─── Data for this exercise

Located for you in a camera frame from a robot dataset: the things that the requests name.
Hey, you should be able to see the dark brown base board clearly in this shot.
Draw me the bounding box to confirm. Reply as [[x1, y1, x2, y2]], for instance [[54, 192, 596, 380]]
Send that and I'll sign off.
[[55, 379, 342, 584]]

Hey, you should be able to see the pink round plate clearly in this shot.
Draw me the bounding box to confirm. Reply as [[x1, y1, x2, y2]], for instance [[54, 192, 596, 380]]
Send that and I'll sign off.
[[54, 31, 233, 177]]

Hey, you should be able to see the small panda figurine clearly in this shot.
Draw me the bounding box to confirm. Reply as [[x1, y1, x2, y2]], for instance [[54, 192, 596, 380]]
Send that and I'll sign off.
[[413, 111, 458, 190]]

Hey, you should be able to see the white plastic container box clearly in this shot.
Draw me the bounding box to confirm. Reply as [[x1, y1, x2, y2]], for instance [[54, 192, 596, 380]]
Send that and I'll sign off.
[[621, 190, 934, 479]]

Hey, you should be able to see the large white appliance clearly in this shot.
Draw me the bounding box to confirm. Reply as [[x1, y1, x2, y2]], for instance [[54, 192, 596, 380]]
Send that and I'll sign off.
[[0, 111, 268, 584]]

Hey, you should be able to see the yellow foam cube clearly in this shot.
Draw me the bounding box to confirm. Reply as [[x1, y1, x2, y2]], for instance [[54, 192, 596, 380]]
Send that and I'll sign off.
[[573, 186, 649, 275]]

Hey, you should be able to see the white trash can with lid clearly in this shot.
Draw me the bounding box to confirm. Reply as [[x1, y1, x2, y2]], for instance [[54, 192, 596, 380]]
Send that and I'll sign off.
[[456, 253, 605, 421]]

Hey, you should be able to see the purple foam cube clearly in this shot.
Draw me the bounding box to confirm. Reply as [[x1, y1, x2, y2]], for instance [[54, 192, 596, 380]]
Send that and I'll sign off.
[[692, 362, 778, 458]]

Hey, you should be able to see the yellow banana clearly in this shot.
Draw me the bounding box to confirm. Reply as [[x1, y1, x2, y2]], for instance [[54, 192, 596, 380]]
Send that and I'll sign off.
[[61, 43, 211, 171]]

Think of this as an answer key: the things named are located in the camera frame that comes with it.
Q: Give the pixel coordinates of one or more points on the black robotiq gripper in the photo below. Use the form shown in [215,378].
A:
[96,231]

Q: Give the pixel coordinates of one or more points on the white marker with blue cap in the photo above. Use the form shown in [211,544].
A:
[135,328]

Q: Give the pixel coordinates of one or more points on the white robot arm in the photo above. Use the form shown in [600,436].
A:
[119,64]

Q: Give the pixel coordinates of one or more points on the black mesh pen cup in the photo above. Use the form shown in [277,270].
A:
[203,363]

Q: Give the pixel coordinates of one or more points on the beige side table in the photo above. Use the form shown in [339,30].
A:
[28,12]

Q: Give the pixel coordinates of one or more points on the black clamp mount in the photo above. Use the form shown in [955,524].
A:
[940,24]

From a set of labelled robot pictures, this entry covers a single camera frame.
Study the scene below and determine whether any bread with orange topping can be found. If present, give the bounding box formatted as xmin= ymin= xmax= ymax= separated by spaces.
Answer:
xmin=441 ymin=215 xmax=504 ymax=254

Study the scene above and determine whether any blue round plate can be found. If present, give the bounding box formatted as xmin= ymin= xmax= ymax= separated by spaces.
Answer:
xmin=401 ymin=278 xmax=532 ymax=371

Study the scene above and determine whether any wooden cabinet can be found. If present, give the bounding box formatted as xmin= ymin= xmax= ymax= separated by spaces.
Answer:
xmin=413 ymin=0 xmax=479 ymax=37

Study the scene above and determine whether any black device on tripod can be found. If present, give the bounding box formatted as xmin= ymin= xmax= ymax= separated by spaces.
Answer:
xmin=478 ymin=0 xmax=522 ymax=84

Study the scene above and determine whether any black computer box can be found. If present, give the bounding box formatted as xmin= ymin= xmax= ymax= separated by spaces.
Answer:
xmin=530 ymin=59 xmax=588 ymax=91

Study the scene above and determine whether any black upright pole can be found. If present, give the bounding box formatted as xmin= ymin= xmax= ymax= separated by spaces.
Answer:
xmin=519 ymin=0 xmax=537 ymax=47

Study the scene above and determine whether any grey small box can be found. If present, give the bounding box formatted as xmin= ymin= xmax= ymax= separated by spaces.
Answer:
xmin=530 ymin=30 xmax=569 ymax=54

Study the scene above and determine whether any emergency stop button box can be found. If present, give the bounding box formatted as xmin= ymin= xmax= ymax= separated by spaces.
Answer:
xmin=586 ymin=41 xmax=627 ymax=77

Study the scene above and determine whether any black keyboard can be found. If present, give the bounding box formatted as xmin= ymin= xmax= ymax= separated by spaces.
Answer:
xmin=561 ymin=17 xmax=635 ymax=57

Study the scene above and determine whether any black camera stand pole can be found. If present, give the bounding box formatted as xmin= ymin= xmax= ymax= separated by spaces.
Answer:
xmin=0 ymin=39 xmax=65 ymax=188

──────

- Task
Print the entries exactly. Include every one.

- Written response
Located for you in a camera frame from a robot dataset: the things that the requests name.
Hey, you should be able to see the dark brown base board clearly in this shot.
Draw me the bounding box to confirm. Reply as [[x1, y1, x2, y2]], for instance [[54, 192, 596, 380]]
Send that and I'll sign off.
[[55, 379, 342, 584]]

Hey, you should be able to see the pink round plate clearly in this shot.
Draw me the bounding box to confirm. Reply as [[x1, y1, x2, y2]], for instance [[54, 192, 596, 380]]
Send that and I'll sign off.
[[54, 31, 233, 177]]

Hey, you should be able to see the small panda figurine clearly in this shot.
Draw me the bounding box to confirm. Reply as [[x1, y1, x2, y2]], for instance [[54, 192, 596, 380]]
Send that and I'll sign off.
[[413, 111, 458, 190]]

Hey, you should be able to see the white plastic container box clearly in this shot.
Draw me the bounding box to confirm. Reply as [[x1, y1, x2, y2]], for instance [[54, 192, 596, 380]]
Send that and I'll sign off.
[[621, 190, 934, 479]]

Hey, you should be able to see the large white appliance clearly in this shot.
Draw me the bounding box to confirm. Reply as [[x1, y1, x2, y2]], for instance [[54, 192, 596, 380]]
Send that and I'll sign off.
[[0, 111, 268, 584]]

Hey, you should be able to see the yellow foam cube clearly in this shot.
Draw me the bounding box to confirm. Reply as [[x1, y1, x2, y2]], for instance [[54, 192, 596, 380]]
Send that and I'll sign off.
[[573, 186, 649, 275]]

Hey, you should be able to see the white trash can with lid clearly in this shot.
Draw me the bounding box to confirm. Reply as [[x1, y1, x2, y2]], for instance [[54, 192, 596, 380]]
Send that and I'll sign off.
[[456, 253, 605, 421]]

Hey, you should be able to see the purple foam cube clearly in this shot.
Draw me the bounding box to confirm. Reply as [[x1, y1, x2, y2]], for instance [[54, 192, 596, 380]]
Send that and I'll sign off.
[[692, 362, 778, 458]]

Hey, you should be able to see the yellow banana clearly in this shot.
Draw me the bounding box to confirm. Reply as [[x1, y1, x2, y2]], for instance [[54, 192, 596, 380]]
Send that and I'll sign off.
[[61, 43, 211, 171]]

Think of this as an answer key: the things named are located in the camera frame that comes with it.
Q: Give the pixel coordinates of one or more points on the black robotiq gripper in the photo below. Use the form shown in [215,378].
A:
[96,231]

Q: Give the pixel coordinates of one or more points on the white marker with blue cap in the photo above. Use the form shown in [211,544].
A:
[135,328]

Q: Give the pixel coordinates of one or more points on the white robot arm in the photo above. Use the form shown in [600,436].
A:
[119,64]

Q: Give the pixel coordinates of one or more points on the black mesh pen cup in the photo above. Use the form shown in [277,270].
A:
[203,363]

Q: Give the pixel coordinates of one or more points on the beige side table in the photo above. Use the form shown in [339,30].
A:
[28,12]

Q: Give the pixel coordinates of one or more points on the black clamp mount in the photo above. Use the form shown in [955,524].
A:
[940,24]

From a set of labelled robot pictures, this entry covers a single camera frame.
Study the scene below and determine whether any bread with orange topping can be found. If present, give the bounding box formatted as xmin= ymin= xmax= ymax= separated by spaces.
Answer:
xmin=441 ymin=215 xmax=504 ymax=254

Study the scene above and determine whether any blue round plate can be found. If present, give the bounding box formatted as xmin= ymin= xmax= ymax= separated by spaces.
Answer:
xmin=401 ymin=278 xmax=532 ymax=371

Study the scene above and determine whether any wooden cabinet can be found. If present, give the bounding box formatted as xmin= ymin= xmax= ymax= separated by spaces.
Answer:
xmin=413 ymin=0 xmax=479 ymax=37

Study the scene above and determine whether any black device on tripod can be found. If present, give the bounding box formatted as xmin= ymin= xmax= ymax= separated by spaces.
Answer:
xmin=478 ymin=0 xmax=522 ymax=84

Study the scene above and determine whether any black computer box can be found. If present, give the bounding box formatted as xmin= ymin= xmax= ymax= separated by spaces.
Answer:
xmin=530 ymin=59 xmax=588 ymax=91

Study the scene above and determine whether any black upright pole can be found. If present, give the bounding box formatted as xmin= ymin= xmax= ymax= separated by spaces.
Answer:
xmin=519 ymin=0 xmax=537 ymax=47

Study the scene above and determine whether any grey small box can be found. If present, give the bounding box formatted as xmin= ymin= xmax= ymax= separated by spaces.
Answer:
xmin=530 ymin=30 xmax=569 ymax=54

Study the scene above and determine whether any emergency stop button box can be found. If present, give the bounding box formatted as xmin= ymin= xmax= ymax= separated by spaces.
Answer:
xmin=586 ymin=41 xmax=627 ymax=77

Study the scene above and determine whether any black keyboard can be found. If present, give the bounding box formatted as xmin= ymin= xmax= ymax= separated by spaces.
Answer:
xmin=561 ymin=17 xmax=635 ymax=57

Study the scene above and determine whether any black camera stand pole can be found. If present, give the bounding box formatted as xmin= ymin= xmax= ymax= separated by spaces.
Answer:
xmin=0 ymin=39 xmax=65 ymax=188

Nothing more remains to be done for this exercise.